Por ello, la competitividad del Ecuador nunca ha sido muy elevada y durante los últimos años ha ido empeorando significativamente (gráfico 1). Las causas de esta pérdida de competitividad se encuentran en los problemas políticos y sociales que durante los últimos años han envuelto al país en un clima de elevada conflictividad; en el funcionamiento ineficiente de la administración pública; y en la ausencia de un marco mínimo de seguridad jurídica que permita una definición más precisa y estable de los derechos de propiedad y de los ámbitos de intervención estatal.

Existen una serie de aspectos que nos han afectado, principalmente la permanente inestabilidad política, la inseguridad jurídica y la corrupción, factores que unidos a una precaria infraestructura, a una carencia de institucionalidad y a una limitada tecnología han erosionado nuestra imagen y nivel de competitividad.

Así, la competitividad del país se ve condicionada, principalmente, por la carencia de institucionalidad. La inestabilidad política, frena los procesos de construcción de una política económica que genere  confianza en el conjunto de actores empresariales. Y, la competitividad de las empresas no sólo depende de las dotaciones de recursos productivos del país, sino también de la eficiencia con la que son utilizados y de las percepciones de credibilidad y estabilidad a largo plazo. Factores que dependen en gran medida de la fortaleza institucional del país.

De acuerdo al Foro Económico Mundial, la única ventaja competitiva que presenta el Ecuador está en la estabilidad macroeconómica (puesto 27). En cambio, las desventajas están en las instituciones, en la infraestructura, en salud y educación primaria, educación superior y capacitación, en la eficiencia del mercado, rapidez en la adopción de nuevas tecnologías, la sofisticación de empresas e innovación. (Cuadro 2)

Tomando en cuenta el escenario dinámico y cambiante, el rol que cada uno de los actores de la economía ejecute en pro de la competitividad es de suma importancia. Así, el Estado y las empresas, actuando de forma cohesionada y eficiente, deben identificar espacios de desarrollo de competitividad, fijándose políticas de Estado que promuevan la misma. En este sentido, una estrategia de país más amplia resulta necesaria para impulsar un proceso de transformación empresarial hacia una mayor eficiencia y modernización.
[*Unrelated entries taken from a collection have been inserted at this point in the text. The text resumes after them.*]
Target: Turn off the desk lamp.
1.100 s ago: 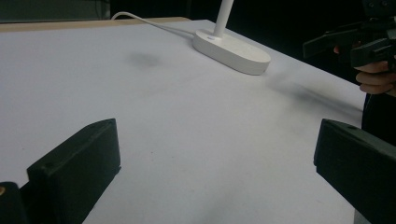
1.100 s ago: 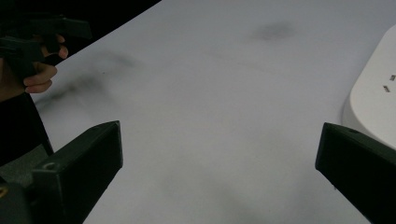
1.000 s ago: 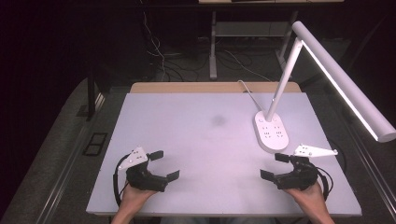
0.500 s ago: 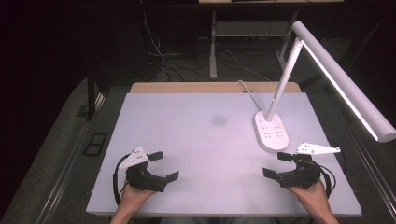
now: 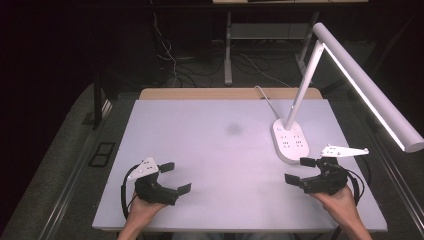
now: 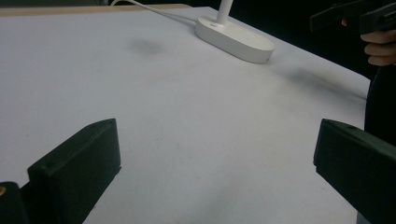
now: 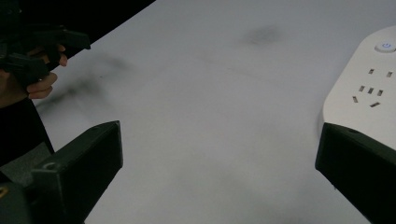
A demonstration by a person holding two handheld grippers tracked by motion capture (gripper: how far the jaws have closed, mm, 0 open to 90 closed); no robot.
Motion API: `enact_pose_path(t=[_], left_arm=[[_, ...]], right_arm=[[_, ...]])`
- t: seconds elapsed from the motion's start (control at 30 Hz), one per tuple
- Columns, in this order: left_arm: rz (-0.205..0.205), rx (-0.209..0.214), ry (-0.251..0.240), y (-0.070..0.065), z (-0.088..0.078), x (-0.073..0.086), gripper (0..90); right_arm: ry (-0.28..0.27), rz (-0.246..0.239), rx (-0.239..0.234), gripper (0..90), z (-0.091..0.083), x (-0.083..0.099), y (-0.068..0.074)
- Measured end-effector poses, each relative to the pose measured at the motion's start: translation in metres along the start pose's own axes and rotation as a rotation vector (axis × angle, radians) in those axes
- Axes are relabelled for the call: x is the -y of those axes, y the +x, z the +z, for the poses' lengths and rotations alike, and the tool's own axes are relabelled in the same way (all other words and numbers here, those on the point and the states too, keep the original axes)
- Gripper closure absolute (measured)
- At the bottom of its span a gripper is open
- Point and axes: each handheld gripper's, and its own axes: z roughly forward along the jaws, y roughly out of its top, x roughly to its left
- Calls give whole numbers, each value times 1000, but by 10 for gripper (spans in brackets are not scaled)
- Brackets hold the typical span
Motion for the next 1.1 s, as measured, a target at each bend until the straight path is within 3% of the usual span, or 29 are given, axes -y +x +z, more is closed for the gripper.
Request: enact_pose_path(t=[0.57,1.1], left_arm=[[9,2,0,-1,2,-1,0],[6,7,4,-2,2,0,0]], right_arm=[[23,-6,0,7,-6,-20,-15],[51,-21,35,7,-6,-43,-27]])
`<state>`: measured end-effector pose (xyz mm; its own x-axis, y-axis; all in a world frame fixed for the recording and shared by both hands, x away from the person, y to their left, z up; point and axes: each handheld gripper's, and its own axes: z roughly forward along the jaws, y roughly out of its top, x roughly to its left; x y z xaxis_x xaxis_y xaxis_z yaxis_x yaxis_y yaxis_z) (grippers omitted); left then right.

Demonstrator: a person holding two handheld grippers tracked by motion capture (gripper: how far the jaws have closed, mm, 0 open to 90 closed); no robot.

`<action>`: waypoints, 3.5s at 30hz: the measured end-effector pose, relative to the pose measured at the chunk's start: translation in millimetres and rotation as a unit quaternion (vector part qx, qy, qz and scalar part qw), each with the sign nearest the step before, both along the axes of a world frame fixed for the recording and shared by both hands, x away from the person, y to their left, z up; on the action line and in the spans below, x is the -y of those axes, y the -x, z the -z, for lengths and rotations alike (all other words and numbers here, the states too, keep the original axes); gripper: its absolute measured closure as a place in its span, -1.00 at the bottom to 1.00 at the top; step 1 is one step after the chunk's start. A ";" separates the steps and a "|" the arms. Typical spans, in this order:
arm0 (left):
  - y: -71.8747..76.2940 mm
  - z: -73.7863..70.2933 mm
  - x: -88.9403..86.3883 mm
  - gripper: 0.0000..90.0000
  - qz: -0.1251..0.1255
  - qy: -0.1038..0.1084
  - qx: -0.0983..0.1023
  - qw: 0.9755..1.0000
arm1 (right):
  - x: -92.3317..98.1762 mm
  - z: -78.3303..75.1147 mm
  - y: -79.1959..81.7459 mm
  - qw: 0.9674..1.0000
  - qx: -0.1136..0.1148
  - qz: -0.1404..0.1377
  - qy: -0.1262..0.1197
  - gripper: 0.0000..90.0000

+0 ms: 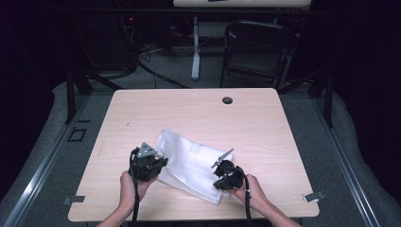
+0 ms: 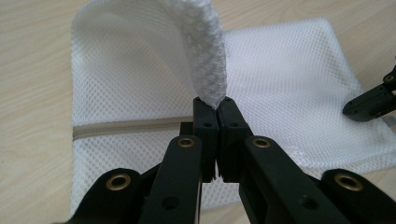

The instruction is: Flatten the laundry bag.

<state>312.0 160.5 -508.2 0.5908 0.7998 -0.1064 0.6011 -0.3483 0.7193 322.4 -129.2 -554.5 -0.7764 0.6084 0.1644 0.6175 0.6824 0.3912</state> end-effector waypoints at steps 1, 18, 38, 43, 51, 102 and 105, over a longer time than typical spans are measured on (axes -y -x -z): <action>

No hay que olvidar que la competitividad exige un marco de libertad económica que fomente la libre concurrencia y estimule la inversión y la creatividad. Sin embargo, la fuerte intervención y la ausencia de una adecuada planificación hacen que el marco regulador de la actividad económica resulte más un lastre que un impulso al desarrollo económico.

El puesto alcanzado en este último reporte debe generar preocupación en todos los sectores del país,  tanto a nivel público como privado. Hay mucho por hacer, y sin embargo, año tras año vamos hacia atrás.

El Estado y las empresas, actuando de forma cohesionada y eficiente, deben identificar espacios de desarrollo de competitividad, fijándose políticas de Estado que promuevan la misma.